By R Jagannathan
Kingfisher Airlines’ permit to fly expired yesterday as the management failed to come up with a convincing plan to bring in the necessary funds for a viable revival.
To be sure, licences can always be renewed. In the Kingfisher case, it has two years in which to seek a renewal, but the spin the management is trying to put on it clearly suggests that it lives in La-La-Land. One wonders why the DGCA even takes the management seriously.
The statement yesterday made light of the fact that it has lost it permit to fly: “Despite the impending expiry of its licence tonight (Monday), there is no cause for concern as the regulations permit licence renewal within two years of expiry. Kingfisher Airlines is confident of securing approval from the DGCA on the restart plan, licence approval and reinstatement of its AOP.” (AOP is the airline operating permit).
Not so fast. There are five reasons why Kingfisher can never fly, and even if some money is found, it should not be allowed to fly.

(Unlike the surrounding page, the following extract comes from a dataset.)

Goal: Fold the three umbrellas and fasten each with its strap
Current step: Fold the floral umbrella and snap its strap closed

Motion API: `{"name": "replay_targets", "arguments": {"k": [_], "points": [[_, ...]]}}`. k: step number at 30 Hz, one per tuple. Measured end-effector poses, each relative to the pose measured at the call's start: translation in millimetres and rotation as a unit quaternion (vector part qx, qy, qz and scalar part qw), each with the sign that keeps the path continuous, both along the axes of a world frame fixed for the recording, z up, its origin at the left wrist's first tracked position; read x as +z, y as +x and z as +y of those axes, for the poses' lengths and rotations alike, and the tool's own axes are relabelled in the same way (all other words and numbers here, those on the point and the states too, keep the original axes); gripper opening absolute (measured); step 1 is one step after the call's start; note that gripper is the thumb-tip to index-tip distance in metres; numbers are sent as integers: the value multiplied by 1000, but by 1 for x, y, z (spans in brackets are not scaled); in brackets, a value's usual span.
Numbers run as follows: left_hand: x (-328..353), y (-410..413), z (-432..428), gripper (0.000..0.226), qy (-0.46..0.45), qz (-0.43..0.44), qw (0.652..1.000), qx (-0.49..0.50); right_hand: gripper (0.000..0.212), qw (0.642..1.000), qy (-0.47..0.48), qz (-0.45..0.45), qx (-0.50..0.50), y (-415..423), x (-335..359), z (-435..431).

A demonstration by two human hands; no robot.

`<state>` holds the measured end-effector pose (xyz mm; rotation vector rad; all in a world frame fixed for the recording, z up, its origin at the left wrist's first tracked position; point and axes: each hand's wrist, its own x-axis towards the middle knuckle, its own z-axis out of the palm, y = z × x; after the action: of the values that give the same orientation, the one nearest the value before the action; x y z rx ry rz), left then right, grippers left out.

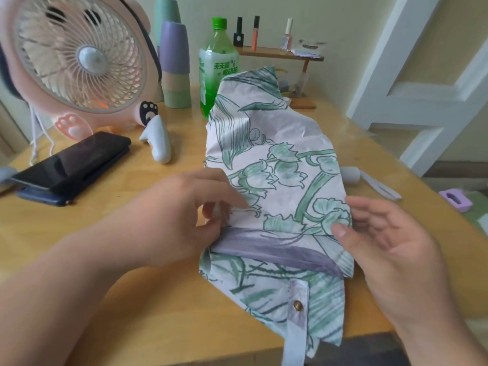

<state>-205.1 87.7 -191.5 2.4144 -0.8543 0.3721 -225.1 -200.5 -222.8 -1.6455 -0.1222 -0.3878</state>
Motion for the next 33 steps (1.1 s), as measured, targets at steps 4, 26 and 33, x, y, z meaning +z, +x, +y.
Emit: {"name": "replay_targets", "arguments": {"k": [4, 26, 33], "points": [[2, -4, -3, 21, -116, 86, 989, 38, 44, 997, 28, 32, 65, -2, 3, 0], [-2, 1, -8, 19, -48, -8, 997, -61, 18, 985, 126, 71, 91, 7, 1, -14], [-1, 3, 5, 12, -13, 103, 991, -83, 30, 993, 84, 54, 57, 5, -2, -12]]}}
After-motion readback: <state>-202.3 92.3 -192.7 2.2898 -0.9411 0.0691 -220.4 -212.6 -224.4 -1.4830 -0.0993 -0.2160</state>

First, the airline has debts of Rs 8,000 crore and losses of a similar amount. There is no earthly reason why any investor would take up a Rs 16,000 crore liability voluntarily unless he has a death-wish. Talk of Etihad coming in makes sense only if Vijay Mallya takes his debt off Kingfisher’s balance-sheet; Etihad won’t take on losses and debt.
Second, Kingfisher owes money to almost everybody—from banks to airports to oil companies to employees. None of them will allow the airline to fly without being paid off first. So unless Kingfisher comes up with a detailed payment plan, trying to bring in a little money just to allow some planes to fly will not be acceptable to anyone.
Third, the lenders, unless politically arm-twisted, will seek to get back what they can from the collateral they hold. Most of the collateral is pledged shares of Mallya’s liquor companies—but this won’t be released without Mallya giving them some money. Mallya’s reluctance to let Kingfisher die peacefully is probably because he wants to rescue some of his shareholdings in the liquor companies.
Fourth, with every passing month, the airline’s liabilities will only rise as interest costs on the loans keep rising. This means with every passing day, Kingfisher is simply unrescuable. Unlike Air India, there is no taxpayers willing to fund losses indefinitely.
Fifth, assuming a miracle, and Kingfisher’s debt of Rs 8,000 crore is off the airline’s books, the airline will have to keep fares low for several months to attract passengers again. But Kingfisher’s competitors are not going to sit back and let the airline take their business away. They will match the fare cuts. This means the first few months of flying again will bring in more losses for Kingfisher.
For every sensible reason, Kingfisher should be allowed to Rest in Peace. If Mallya won’t let it, the bankers and the Directorate General of Civil Aviation should ensure that.